:: EXERCISE REQUIREMENTS ::
Output only the span of lines that begins at the line containing "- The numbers" and ends at the last line of the data, both included, exactly as they appear.

:: Data excerpts ::
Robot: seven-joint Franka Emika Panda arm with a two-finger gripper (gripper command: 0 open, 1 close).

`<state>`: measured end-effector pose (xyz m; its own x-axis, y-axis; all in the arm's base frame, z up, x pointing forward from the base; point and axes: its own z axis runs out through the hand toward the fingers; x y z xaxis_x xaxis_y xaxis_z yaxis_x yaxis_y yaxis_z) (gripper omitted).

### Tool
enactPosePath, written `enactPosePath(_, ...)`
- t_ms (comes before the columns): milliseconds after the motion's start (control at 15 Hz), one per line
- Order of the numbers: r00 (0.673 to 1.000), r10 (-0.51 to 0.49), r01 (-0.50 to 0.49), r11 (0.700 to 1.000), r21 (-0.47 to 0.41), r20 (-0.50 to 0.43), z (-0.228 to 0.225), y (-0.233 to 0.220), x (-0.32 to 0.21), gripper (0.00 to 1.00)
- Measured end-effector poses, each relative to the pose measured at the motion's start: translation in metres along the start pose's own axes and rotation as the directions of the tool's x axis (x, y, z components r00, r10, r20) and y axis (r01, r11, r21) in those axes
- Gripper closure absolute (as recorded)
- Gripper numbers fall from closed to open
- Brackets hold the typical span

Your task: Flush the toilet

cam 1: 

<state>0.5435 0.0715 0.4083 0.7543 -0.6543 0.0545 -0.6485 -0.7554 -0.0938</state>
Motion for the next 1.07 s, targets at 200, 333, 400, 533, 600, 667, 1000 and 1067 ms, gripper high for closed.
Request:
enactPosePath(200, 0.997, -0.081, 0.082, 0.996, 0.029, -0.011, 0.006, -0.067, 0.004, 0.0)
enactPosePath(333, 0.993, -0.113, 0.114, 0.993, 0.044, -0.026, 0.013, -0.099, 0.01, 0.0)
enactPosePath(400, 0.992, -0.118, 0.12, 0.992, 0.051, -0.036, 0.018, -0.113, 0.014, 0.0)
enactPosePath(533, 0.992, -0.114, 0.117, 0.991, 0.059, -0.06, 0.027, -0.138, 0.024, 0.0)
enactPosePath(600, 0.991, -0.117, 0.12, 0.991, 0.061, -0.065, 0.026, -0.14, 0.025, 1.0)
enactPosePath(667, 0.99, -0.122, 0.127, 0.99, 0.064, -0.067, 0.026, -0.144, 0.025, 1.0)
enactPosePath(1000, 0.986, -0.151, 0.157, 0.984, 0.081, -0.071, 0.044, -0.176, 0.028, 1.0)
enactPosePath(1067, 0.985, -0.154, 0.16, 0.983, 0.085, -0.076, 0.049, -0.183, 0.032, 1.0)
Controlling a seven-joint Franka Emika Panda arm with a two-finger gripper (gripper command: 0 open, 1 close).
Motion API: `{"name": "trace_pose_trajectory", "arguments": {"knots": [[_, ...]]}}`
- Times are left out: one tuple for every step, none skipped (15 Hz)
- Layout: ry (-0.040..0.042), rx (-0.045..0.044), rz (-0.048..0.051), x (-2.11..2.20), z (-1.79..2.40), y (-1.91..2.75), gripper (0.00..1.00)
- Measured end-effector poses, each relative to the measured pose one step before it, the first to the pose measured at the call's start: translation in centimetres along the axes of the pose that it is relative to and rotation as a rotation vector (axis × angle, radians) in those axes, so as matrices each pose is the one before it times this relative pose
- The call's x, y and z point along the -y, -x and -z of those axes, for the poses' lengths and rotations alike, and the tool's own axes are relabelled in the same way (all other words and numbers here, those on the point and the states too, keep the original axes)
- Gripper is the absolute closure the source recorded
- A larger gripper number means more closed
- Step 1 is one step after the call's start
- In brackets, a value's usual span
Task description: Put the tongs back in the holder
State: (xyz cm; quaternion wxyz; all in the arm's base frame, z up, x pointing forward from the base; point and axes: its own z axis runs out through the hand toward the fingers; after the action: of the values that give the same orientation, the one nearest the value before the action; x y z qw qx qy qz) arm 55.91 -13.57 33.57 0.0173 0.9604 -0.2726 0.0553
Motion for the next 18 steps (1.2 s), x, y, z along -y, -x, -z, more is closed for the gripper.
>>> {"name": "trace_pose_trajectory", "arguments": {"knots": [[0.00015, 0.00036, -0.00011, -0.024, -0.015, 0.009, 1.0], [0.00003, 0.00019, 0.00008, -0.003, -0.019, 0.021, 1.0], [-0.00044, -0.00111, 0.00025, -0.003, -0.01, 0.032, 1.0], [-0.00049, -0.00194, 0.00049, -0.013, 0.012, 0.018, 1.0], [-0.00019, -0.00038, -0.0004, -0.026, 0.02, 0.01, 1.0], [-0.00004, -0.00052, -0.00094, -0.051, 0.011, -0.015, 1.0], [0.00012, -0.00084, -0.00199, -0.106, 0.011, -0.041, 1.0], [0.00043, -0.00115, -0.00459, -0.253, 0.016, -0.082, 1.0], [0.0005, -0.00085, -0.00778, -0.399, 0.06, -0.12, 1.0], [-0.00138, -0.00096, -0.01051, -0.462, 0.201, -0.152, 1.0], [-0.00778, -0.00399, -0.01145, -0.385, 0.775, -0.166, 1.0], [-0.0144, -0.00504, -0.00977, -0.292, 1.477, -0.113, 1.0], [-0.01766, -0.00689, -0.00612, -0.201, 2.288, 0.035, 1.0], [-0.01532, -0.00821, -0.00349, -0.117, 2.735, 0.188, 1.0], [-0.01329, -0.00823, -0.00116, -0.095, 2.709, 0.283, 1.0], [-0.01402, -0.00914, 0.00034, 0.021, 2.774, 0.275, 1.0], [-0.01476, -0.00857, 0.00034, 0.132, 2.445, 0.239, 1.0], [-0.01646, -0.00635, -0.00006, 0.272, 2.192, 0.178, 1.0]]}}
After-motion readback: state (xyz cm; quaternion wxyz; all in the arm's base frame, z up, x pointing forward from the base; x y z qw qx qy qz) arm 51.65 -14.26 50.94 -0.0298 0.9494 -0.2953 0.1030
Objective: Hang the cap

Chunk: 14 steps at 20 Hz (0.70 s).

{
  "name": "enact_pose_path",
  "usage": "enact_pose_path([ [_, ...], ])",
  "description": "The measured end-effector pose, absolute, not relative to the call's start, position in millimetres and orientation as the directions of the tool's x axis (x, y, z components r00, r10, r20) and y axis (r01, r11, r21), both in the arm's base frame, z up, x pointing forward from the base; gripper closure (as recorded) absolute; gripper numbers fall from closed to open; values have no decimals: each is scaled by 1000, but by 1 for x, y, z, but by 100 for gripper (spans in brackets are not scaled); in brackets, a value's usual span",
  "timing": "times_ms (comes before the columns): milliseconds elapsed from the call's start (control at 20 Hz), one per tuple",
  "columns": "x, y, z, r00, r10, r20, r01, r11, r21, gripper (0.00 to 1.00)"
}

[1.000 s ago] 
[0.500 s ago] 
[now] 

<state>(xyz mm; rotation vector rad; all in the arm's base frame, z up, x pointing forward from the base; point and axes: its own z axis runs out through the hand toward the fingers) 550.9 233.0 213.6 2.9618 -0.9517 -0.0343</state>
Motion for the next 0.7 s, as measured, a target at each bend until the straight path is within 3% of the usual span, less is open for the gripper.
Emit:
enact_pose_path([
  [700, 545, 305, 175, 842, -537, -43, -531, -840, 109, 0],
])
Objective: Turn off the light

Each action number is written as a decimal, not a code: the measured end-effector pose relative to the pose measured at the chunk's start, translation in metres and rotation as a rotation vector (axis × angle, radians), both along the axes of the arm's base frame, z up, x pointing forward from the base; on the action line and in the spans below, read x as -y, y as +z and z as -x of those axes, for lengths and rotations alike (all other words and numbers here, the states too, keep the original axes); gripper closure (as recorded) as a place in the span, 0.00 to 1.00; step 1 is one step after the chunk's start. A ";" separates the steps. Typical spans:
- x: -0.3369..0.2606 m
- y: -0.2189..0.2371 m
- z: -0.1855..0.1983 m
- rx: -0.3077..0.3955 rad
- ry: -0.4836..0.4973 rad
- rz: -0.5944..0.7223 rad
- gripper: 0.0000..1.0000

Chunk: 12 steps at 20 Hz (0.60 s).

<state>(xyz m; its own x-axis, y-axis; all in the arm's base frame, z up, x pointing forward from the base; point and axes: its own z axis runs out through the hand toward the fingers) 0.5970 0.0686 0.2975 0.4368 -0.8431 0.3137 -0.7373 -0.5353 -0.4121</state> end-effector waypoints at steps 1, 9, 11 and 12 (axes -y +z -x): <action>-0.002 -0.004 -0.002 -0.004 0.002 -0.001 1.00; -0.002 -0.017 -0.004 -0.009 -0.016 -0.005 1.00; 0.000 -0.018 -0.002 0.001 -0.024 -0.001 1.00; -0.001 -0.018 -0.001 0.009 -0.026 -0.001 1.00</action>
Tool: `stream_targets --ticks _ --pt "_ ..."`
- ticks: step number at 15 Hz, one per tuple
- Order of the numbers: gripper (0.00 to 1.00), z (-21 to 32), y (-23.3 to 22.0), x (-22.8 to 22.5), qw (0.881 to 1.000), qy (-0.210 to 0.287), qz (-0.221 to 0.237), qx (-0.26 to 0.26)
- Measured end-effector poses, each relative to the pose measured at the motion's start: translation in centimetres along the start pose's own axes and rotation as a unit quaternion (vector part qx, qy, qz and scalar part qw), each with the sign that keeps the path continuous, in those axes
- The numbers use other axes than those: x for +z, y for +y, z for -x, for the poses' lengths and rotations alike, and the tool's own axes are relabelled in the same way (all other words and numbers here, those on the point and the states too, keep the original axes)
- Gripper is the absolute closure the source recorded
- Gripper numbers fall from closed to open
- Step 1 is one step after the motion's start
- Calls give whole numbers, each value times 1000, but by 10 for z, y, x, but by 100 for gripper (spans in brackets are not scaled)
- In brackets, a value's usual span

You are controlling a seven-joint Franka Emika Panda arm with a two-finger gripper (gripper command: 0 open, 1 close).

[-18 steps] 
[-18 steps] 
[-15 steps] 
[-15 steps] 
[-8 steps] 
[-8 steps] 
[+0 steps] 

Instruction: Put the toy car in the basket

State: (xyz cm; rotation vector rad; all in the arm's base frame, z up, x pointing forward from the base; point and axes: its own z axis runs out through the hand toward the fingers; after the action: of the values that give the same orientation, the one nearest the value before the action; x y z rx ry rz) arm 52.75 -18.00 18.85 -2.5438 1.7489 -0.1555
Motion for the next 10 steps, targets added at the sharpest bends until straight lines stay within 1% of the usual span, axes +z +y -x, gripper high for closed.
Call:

:: OUTPUT FOR THIS EXERCISE ::
- The numbers use other axes than those: x for +z, y for +y, z for -x, for the poses' lengths and rotations alike, and the tool's own axes are relabelled in the same way (all other words and numbers here, those on the point and the states too, keep the original axes)
- Gripper is the absolute closure the source recorded
- Gripper numbers fall from closed to open
- Step 1 is one step after the motion's start
- Calls give whole numbers, each value times 1000, but by 10 for z, y, x, but by 100 for gripper (spans in brackets are not scaled)
- In brackets, a value's usual span

You are controlling a seven-joint Franka Emika Panda arm with a two-finger gripper (gripper command: 0 open, 1 close).

[-18 steps] 
[-18 steps] 
[-15 steps] 
[-15 steps] 
[-8 steps] 
[-8 steps] 
[+0 steps] 

Instruction: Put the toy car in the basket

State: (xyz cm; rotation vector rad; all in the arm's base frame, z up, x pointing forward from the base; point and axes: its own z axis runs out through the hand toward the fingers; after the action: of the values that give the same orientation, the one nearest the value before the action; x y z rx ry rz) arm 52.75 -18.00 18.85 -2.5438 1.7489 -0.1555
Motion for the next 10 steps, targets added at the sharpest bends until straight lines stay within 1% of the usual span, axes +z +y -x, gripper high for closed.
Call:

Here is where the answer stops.